* [THE DATA]
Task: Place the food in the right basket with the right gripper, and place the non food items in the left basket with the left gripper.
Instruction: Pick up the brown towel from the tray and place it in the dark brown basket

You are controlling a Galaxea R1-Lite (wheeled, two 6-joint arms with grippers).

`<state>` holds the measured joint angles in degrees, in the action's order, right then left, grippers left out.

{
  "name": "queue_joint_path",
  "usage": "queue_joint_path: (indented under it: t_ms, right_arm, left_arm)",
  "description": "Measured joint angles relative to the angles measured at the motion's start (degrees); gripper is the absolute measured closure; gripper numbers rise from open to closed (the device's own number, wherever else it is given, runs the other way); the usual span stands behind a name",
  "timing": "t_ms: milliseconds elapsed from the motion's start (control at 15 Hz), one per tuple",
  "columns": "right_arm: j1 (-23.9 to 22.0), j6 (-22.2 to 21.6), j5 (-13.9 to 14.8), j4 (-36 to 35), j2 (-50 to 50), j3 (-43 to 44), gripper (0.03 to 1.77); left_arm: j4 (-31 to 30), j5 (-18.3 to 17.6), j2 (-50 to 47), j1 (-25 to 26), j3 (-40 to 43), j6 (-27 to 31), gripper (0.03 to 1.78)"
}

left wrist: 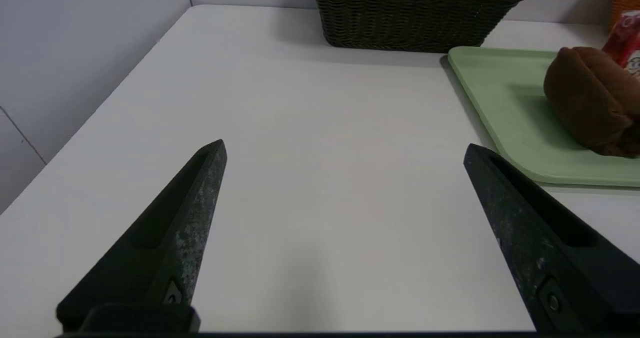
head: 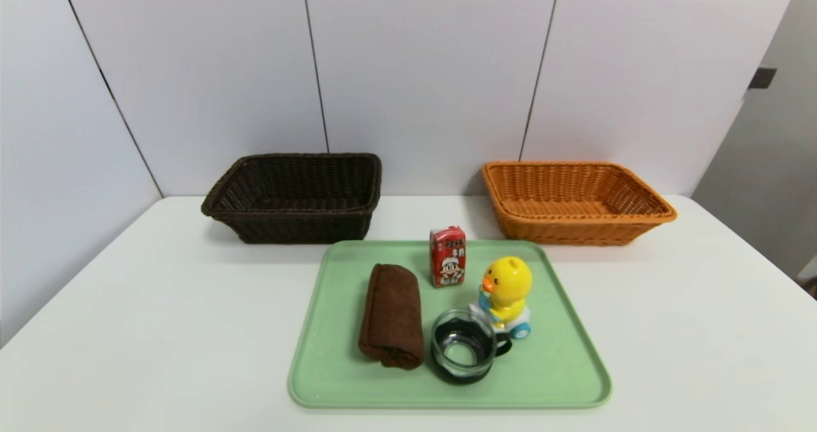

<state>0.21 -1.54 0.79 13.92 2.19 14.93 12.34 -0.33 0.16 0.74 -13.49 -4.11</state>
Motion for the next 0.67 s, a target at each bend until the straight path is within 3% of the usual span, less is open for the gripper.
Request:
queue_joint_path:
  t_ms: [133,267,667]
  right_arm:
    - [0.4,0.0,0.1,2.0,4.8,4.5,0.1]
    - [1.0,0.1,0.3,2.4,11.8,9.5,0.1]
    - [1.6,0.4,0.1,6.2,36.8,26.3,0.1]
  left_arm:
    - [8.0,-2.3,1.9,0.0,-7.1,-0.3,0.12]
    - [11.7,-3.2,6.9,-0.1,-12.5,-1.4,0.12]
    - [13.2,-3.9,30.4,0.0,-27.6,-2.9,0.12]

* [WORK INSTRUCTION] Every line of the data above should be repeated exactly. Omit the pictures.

* [YOUR RESPONSE]
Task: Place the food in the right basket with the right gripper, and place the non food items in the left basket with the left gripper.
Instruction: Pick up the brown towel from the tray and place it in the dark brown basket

You are controlling a Galaxea R1-Lite (wheeled, two 6-joint arms with grippers).

`<state>` holds the measured joint angles in degrees, in the action's order, right then left, grippers left out.

{
  "name": "queue_joint_path",
  "usage": "queue_joint_path: (indented under it: t_ms, right_arm, left_arm)",
  "description": "Measured joint angles relative to the angles measured at the motion's start (degrees); gripper is the absolute measured closure; gripper numbers rise from open to closed (the device's own number, wherever else it is given, runs the other way); the usual span stands behind a name",
  "timing": "t_ms: milliseconds elapsed from the motion's start (control at 15 Hz), one per tuple",
  "columns": "right_arm: j1 (-23.9 to 22.0), j6 (-22.2 to 21.6), j5 (-13.9 to 14.8), j4 (-36 to 35), j2 (-50 to 50), j3 (-43 to 44), gripper (0.03 to 1.77); left_arm: j4 (-31 to 30), j5 (-18.3 to 17.6), j2 (-50 to 47), j1 (-25 to 26), j3 (-40 to 43), j6 (-27 to 31), gripper (0.03 to 1.78)"
}

left wrist: 
head: 

<state>0.21 -1.54 0.79 13.92 2.19 14.93 12.34 -0.33 0.16 0.74 -13.49 -4.11</state>
Motion for the next 0.67 s, a target at each bend until the straight path is within 3% of the usual span, less is open for the gripper.
Request:
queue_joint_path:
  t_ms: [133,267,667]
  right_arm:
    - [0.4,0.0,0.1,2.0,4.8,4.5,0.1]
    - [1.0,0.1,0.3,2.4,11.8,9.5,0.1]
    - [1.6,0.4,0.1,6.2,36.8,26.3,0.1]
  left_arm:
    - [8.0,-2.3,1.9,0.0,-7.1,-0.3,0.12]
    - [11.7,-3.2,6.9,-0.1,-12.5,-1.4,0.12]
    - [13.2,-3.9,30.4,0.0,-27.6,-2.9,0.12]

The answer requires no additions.